L’Union européenne s’est engagée à investir 11,5 milliards d’euros (13,3 milliards de dollars) en Afrique du Sud dans des projets d’énergie propre, d’infrastructures et l’industrie pharmaceutique, indique un communiqué publié jeudi 9 octobre dans la soirée par la Commission européenne
Une grande partie de l’investissement vise à accélérer la transition du pays vers les énergies renouvelables grâce à de nouvelles capacités de production d’électricité, à la mise à niveau du réseau, au stockage d’énergie et à l’hydrogène vert. Ces ressources tombent à pic dans un pays dont l’économie souffre énormément de délestages récurrents d’électricité et de la vétusté du réseau
Dans son communiqué, l’Union européenne mentionne le projet Coega Green Ammonia, qui vise à répondre à la demande croissante d’ammoniac vert dans l’agriculture, les produits chimiques et l’exploitation minière, et à renforcer la production de vaccins et d’autres produits pharmaceutiques en Afrique du Sud pour le continent africain. La présidente de la Commission européenne, Ursula von der Leyen, a promis 4,7 milliards d’euros d’investissement en mars dernier lors d’une visite à Pretoria, et il n’était pas immédiatement clair si cette promesse d’investissement incluait les 11,5 milliards que vient d’annoncer Bruxelles, ou s’y ajoutait.
L’éclaircie budgétaire confirmée
L’engagement de Bruxelles à accompagner le pays à résoudre sa crise énergétique intervient à un moment où les planètes semblent s’aligner pour l’économie sud-africaine.

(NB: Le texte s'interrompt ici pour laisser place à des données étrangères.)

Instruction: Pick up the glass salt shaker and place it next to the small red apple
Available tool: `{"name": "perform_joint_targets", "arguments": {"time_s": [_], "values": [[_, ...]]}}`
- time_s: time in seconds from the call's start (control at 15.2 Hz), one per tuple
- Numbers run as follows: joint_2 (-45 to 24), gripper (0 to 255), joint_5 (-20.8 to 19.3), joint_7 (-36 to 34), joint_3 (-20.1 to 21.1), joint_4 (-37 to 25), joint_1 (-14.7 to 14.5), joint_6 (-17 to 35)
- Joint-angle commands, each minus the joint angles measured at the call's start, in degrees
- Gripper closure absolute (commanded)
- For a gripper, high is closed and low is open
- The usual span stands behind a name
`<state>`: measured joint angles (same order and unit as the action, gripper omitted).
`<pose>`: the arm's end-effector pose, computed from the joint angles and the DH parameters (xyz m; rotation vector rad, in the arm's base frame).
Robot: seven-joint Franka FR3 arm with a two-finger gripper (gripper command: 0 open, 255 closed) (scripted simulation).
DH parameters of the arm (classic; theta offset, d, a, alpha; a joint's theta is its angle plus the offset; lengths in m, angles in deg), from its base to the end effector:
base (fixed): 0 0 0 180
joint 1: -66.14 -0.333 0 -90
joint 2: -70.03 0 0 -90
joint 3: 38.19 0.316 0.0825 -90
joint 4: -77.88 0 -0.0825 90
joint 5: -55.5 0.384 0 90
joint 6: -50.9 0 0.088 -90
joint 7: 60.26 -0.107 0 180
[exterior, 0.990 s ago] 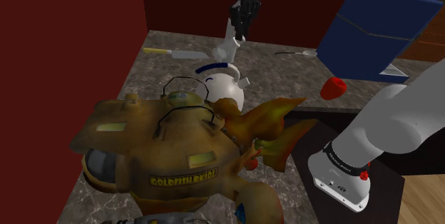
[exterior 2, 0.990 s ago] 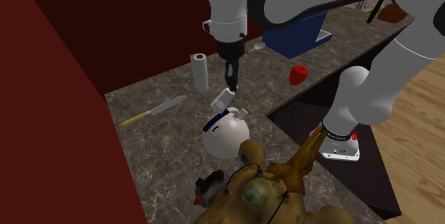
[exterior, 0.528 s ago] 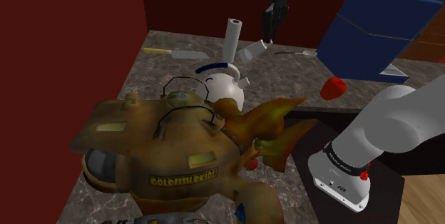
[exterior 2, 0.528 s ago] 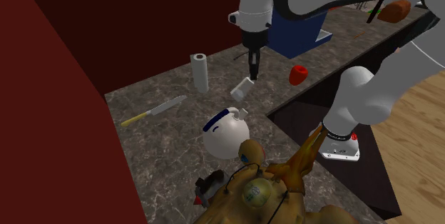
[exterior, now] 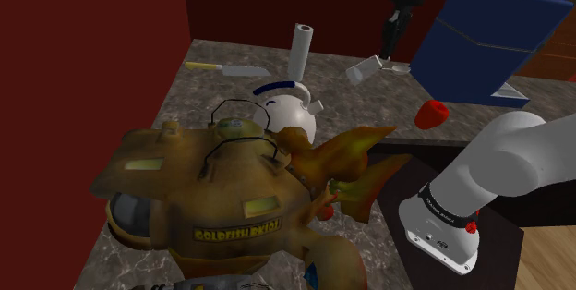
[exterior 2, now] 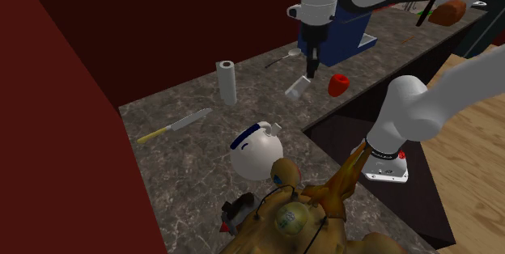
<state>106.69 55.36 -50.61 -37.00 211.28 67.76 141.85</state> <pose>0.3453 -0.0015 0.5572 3.1223 0.2446 -0.1600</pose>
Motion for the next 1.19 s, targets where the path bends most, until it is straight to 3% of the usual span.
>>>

Pretoria est en bonne voie pour atteindre ses deux principaux objectifs budgétaires cette année, à savoir stabiliser sa dette publique et augmenter la taille de son excédent budgétaire primaire, a déclaré à Reuters le directeur général du Trésor Duncan Pieterse. «Nous traversons une période de dynamique budgétaire relativement saine,» a déclaré le haut fonctionnaire, et nous espérons atteindre notre objectif de solde primaire et notre objectif de ratio dette/PIB.» Le ratio dette/PIB de l’Afrique du Sud est passé de 26 % en 2009 à 77 % en 2025. Mais il devrait maintenant se stabiliser avant de baisser, selon les prévisions du Trésor.

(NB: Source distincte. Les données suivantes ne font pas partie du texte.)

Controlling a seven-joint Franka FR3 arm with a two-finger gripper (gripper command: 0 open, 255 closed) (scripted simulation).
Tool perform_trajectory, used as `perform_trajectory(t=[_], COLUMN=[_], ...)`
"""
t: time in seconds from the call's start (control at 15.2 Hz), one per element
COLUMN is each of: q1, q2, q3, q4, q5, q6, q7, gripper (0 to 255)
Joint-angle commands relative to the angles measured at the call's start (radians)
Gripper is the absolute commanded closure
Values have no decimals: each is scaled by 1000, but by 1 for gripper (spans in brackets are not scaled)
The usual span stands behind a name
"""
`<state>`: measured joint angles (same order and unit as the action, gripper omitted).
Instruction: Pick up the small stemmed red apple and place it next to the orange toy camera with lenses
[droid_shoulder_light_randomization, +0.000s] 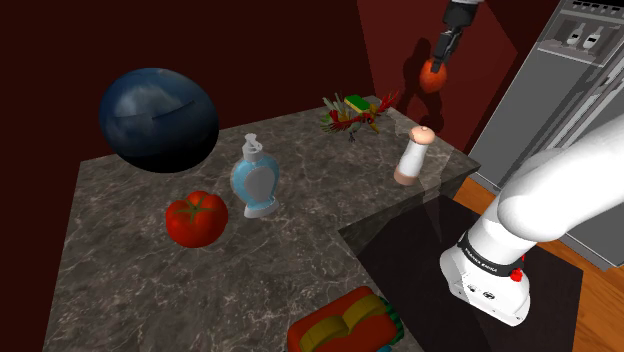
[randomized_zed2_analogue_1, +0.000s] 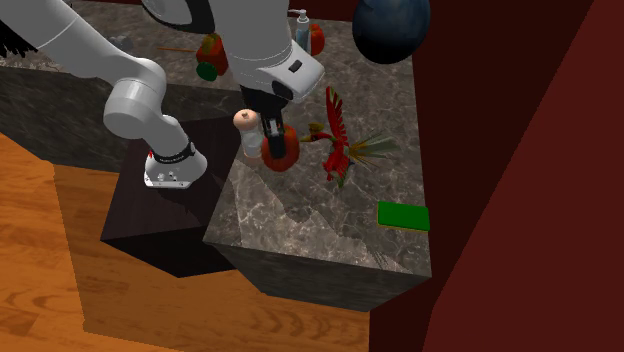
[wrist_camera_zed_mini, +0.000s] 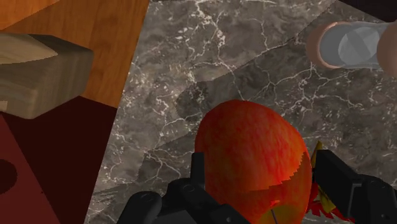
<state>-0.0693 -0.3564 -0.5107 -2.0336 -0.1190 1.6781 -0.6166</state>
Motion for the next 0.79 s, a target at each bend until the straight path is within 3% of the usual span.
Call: perform_trajectory(t=[0.0,0.33,0.73], q1=[1,9,26], q2=[2,-143,-282], q3=[2,109,238], q4=[23,-111,-236], q5=[2,-11,20], q6=[-22,-33,-54], q7=[0,132,278], gripper=[255,255,255])
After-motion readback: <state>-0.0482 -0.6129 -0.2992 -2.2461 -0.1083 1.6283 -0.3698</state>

Les données du ministère des Finances pour les cinq premiers mois de l’exercice 2025/26 montrent que les recettes ont augmenté de plus de 10 % et les dépenses d’environ 4 % seulement.
Selon le Trésor sud-africain, les dépenses avaient ralenti en partie à cause de l’approbation prolongée du budget principal de cette année, qui a été retardée pendant des mois par des querelles politiques entre les deux principaux partenaires de la coalition, le Congrès national africain (ANC) et l’Alliance démocratique (DA). «Il y avait un peu d’incertitude au début de l’année parce que nous étions encore occupés à finaliser le budget et nous avons le sentiment que cette incertitude s’est répercutée sur les dépenses,» analyse le Directeur général du Trésor.
Un autre facteur qui a permis de contenir les dépenses est le renforcement des contrôles sur les aides sociales, qui constituent un poste budgétaire majeur puisque près d’un Sud-africain sur trois bénéficie de prestations sociales financées par le budget.
Le ministre des Finances, Enoch Godongwana, présentera un rapport budgétaire de mi-année le 12 novembre prochain, au cours duquel il fournira des projections actualisées des recettes et des dépenses pour cette année et les trois années suivantes.